## What is required
Copy the lines below, word for word, from the first through the line containing "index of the". Leave the pictures out.

━━━ Data

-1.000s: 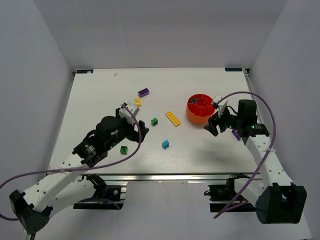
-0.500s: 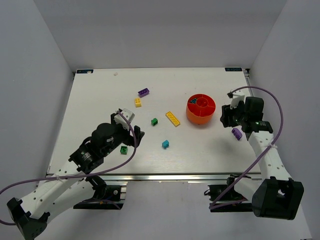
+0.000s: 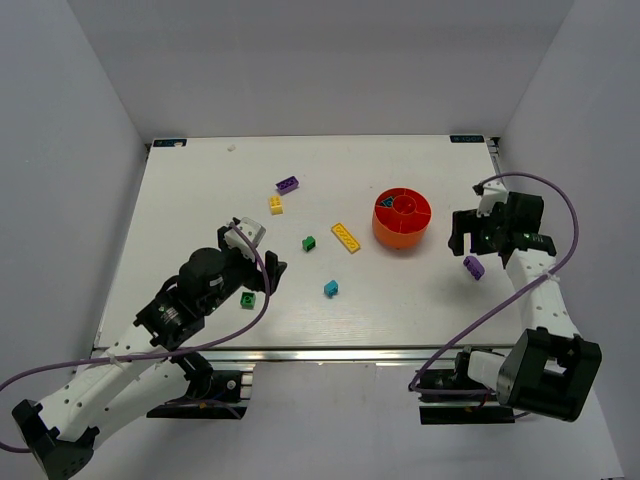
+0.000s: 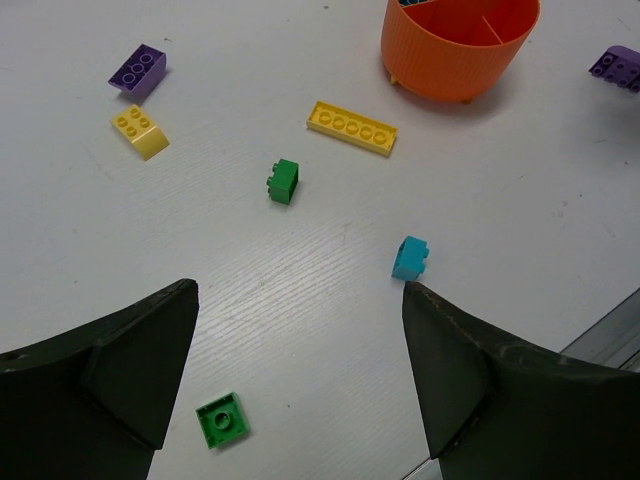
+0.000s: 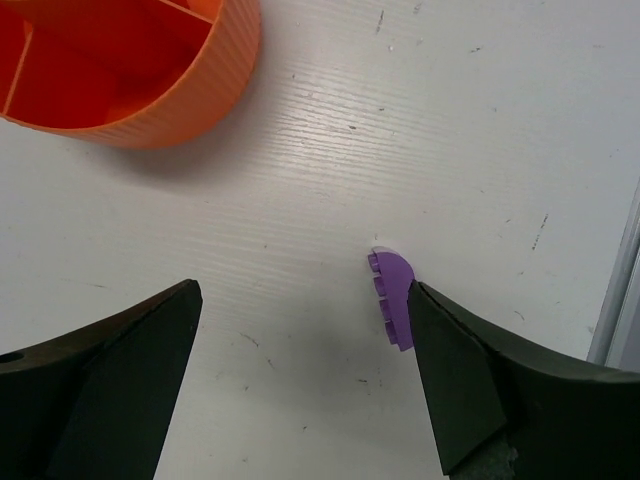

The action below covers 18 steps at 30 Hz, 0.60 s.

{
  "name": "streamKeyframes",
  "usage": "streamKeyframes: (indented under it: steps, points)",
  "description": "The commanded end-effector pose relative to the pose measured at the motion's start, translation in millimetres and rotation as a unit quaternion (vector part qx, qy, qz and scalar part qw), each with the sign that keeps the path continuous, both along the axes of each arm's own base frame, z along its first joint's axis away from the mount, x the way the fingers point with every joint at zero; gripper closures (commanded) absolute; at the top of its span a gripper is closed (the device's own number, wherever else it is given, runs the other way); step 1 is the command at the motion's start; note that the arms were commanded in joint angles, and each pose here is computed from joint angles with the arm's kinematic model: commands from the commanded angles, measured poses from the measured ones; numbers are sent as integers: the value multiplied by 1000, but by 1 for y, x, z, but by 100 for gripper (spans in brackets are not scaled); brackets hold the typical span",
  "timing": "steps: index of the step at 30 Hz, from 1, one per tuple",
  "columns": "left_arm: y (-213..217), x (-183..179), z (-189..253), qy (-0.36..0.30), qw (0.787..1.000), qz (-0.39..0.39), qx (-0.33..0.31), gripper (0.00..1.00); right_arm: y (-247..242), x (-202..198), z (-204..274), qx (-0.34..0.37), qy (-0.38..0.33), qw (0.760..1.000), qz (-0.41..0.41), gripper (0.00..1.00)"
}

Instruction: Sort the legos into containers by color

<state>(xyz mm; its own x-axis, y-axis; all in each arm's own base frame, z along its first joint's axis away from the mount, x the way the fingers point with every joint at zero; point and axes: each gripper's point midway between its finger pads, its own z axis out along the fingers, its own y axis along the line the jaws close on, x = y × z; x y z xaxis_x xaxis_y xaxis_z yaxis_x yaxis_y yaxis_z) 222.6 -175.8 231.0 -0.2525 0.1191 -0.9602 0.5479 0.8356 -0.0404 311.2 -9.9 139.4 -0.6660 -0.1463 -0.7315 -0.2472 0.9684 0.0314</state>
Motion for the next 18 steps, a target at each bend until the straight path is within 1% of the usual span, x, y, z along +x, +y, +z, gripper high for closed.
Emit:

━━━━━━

## Task response
-1.000s: 
-0.500s: 
+0.000s: 
+0.000s: 
+0.000s: 

The action below covers 18 steps at 30 Hz, 0.60 s.

{
  "name": "streamKeyframes",
  "usage": "streamKeyframes: (indented under it: steps, points)",
  "description": "The commanded end-effector pose relative to the pose measured at the motion's start, translation in millimetres and rotation as a unit quaternion (vector part qx, qy, qz and scalar part qw), each with the sign that keeps the path continuous, both along the axes of each arm's own base frame, z along its first joint's axis away from the mount, x the way the fingers point with every joint at zero; gripper closures (commanded) absolute; at the top of its span a gripper is closed (the device's own number, wherever else it is given, runs the other way); step 1 is the command at the motion's start; note that the arms were commanded in joint angles, and each pose here is computed from joint angles with the arm's kinematic model: commands from the commanded angles, measured poses from the measured ones; numbers are sent as integers: the value multiplied by 1000, but by 1 for y, x, z, but by 100 for gripper (spans in brackets are not scaled); brackets hold the typical span",
  "timing": "steps: index of the step at 30 Hz, from 1, one per tuple",

The output has nothing more to it.